A campanha, cuja mensagem é um alerta para a redução de acidentes de trânsito no País, conta com o apoio de vários clubes de motociclistas do Distrito Federal, além de entidades representativas do setor.
08/06/2016 às 18:50:00 | 783 visualizações
Presidente da Frente Parlamentar em Defesa dos Motociclistas na Câmara, o deputado Ronaldo Fonseca (DF), líder do Pros, lançou a campanha “Pare de dirigir teclando!” nesta quarta-feira (8) na Câmara dos Deputados.
A campanha, cuja mensagem é um alerta para a redução de acidentes de trânsito no País, conta com o apoio de vários clubes de motociclistas do Distrito Federal, além de entidades representativas do setor.
Homenagem
Ronaldo Fonseca comentou a recente manifestação, realizada por motociclistas do Distrito Federal, em homenagem ao servidor público Antonio Eduardo da Silva Mendes, de 52 anos, morto no domingo (22) ao ter a moto atingida por um veículo em uma avenida do Sudoeste, em Brasília.

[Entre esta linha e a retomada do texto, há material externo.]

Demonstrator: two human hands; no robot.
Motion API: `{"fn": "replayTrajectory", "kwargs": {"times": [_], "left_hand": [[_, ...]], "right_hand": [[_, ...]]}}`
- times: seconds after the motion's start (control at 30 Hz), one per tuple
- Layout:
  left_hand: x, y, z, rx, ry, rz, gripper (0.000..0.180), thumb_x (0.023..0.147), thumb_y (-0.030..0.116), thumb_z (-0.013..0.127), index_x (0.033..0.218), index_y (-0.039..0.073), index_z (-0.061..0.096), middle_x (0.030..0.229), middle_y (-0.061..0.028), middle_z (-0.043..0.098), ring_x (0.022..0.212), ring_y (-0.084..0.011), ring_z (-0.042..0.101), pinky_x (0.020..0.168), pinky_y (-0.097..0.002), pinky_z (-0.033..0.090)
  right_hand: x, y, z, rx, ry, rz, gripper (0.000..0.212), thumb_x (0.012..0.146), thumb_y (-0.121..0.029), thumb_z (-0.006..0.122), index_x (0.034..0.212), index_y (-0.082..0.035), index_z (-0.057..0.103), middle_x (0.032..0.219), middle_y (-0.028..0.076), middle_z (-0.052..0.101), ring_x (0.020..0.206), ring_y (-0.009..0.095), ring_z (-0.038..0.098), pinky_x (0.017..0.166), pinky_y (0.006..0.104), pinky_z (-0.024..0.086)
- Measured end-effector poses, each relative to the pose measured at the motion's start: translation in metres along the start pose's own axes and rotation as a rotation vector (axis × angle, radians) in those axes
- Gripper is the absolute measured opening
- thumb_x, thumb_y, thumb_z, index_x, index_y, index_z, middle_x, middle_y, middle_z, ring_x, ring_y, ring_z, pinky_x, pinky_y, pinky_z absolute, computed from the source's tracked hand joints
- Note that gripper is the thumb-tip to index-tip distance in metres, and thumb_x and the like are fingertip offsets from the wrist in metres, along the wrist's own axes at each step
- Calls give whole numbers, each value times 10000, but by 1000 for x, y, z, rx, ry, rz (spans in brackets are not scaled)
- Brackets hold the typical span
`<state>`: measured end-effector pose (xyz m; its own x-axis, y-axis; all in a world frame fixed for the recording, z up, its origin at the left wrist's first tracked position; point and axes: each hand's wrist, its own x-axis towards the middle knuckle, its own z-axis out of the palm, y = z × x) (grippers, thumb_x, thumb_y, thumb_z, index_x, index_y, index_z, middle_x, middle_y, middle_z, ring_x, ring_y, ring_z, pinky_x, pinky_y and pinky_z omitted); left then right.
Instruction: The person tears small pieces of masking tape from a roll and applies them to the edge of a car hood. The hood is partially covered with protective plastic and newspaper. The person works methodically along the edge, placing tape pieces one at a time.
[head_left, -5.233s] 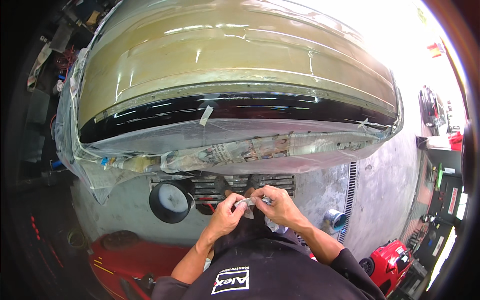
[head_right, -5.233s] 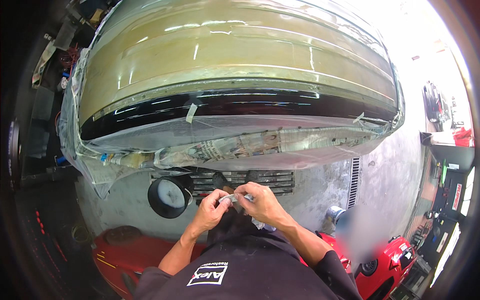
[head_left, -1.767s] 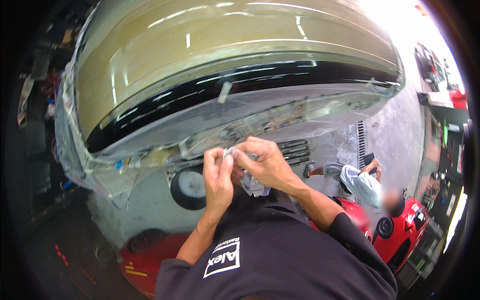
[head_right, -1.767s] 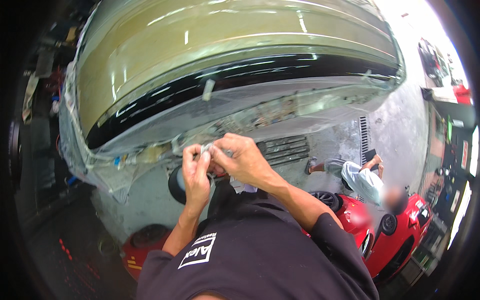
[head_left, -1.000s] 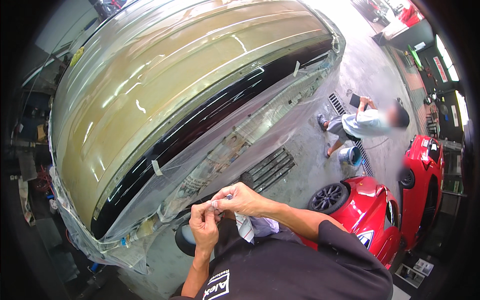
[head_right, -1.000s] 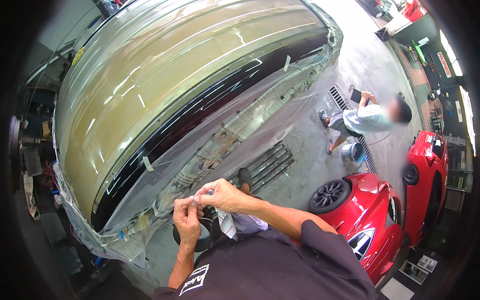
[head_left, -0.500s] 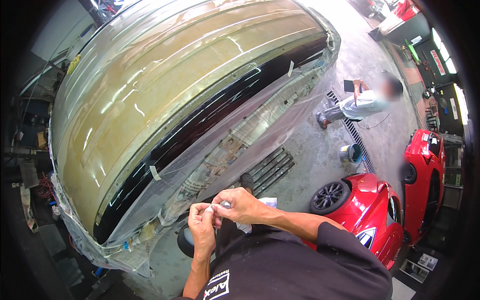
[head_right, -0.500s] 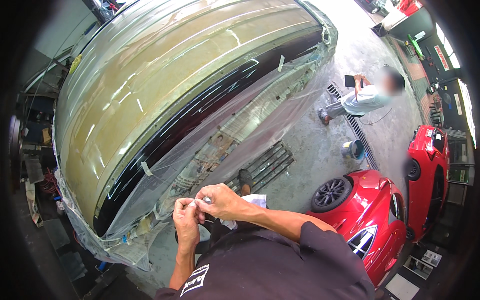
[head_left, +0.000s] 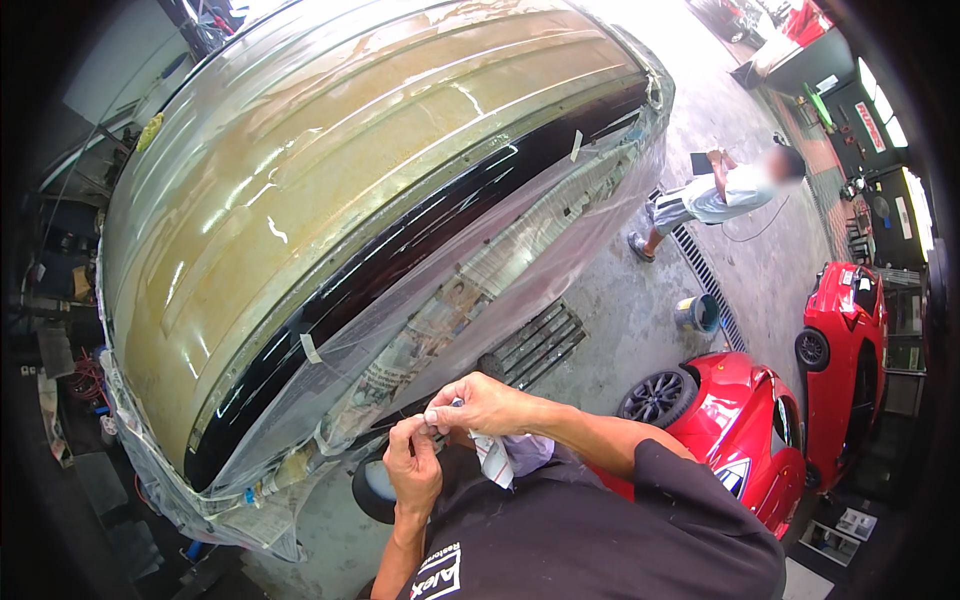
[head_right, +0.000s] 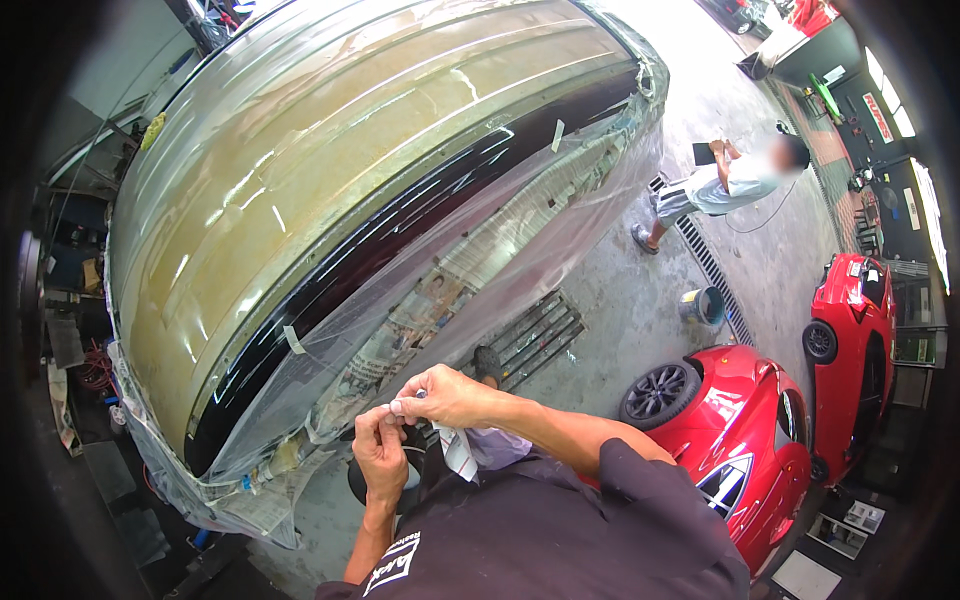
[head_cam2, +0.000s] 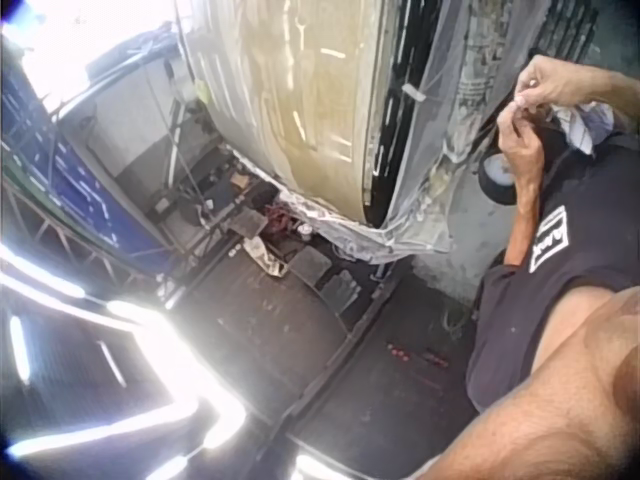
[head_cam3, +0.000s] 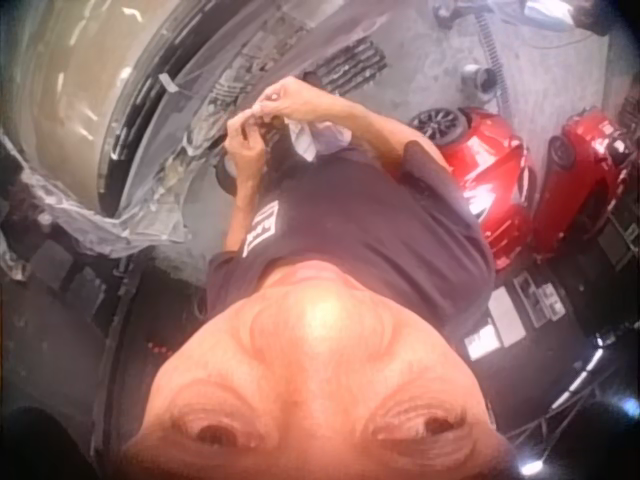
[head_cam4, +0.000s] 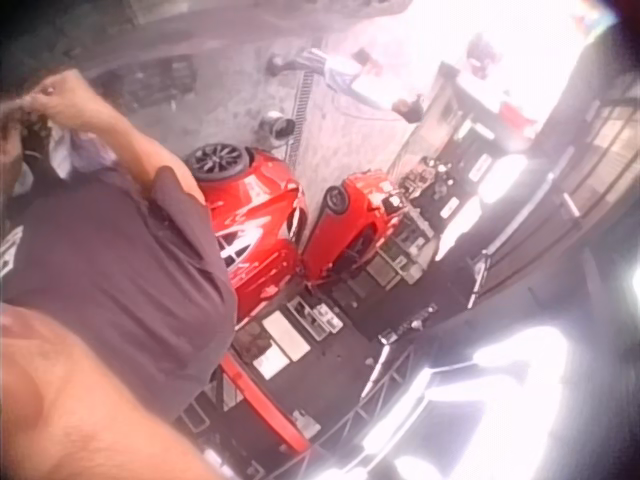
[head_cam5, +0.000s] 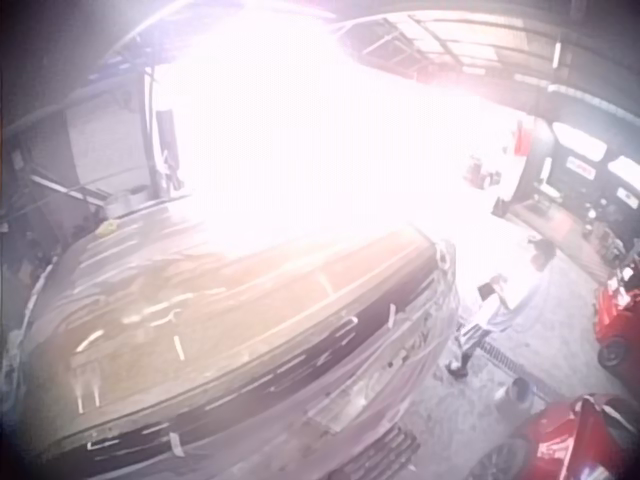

Testemunhas afirmam que a motorista do veículo digitava ao celular no momento do acidente.
Dados
“Em 2015, 12 mil pessoas morreram em acidentes envolvendo motocicletas. Houve um aumento de 280% na última década. Acidentes com moto são responsáveis pelo aumento de 115% no número de internações em hospitais públicos. Essas internações custam cerca de 30 milhões por ano para o SUS. São [aproximadamente] 23 milhões de motos circulando, representando 28% do total de todos os veículos no Brasil”, destacou Fonseca.
O Código de Trânsito Brasileiro prevê que dirigir falando no telefone celular é uma infração média, passível de multa e perda de 5 pontos na carteira. Mas, a partir de 5 de novembro deste ano, a infração passará a ser gravíssima e terá valor reajustado.
Segundo o governo dos Estados Unidos, onde 1,6 milhão de acidentes ocorrerem pelo uso do celular e provoca a morte de 11 adolescentes todos os dias, o risco de mandar mensagem ao volante é equivalente a dirigir depois de tomar quatro cervejas.
Dados obtidos da Polícia Civil do Distrito Federal (PCDF) e consolidados com as informações do Instituto Médico Legal (IML) e da Secretaria de Saúde mostram que o número de mortes envolvendo motocicletas vem aumentando nos últimos anos. Em 2014, por exemplo, 120 motocicletas estiveram envolvidas em acidentes com morte no Distrito Federal.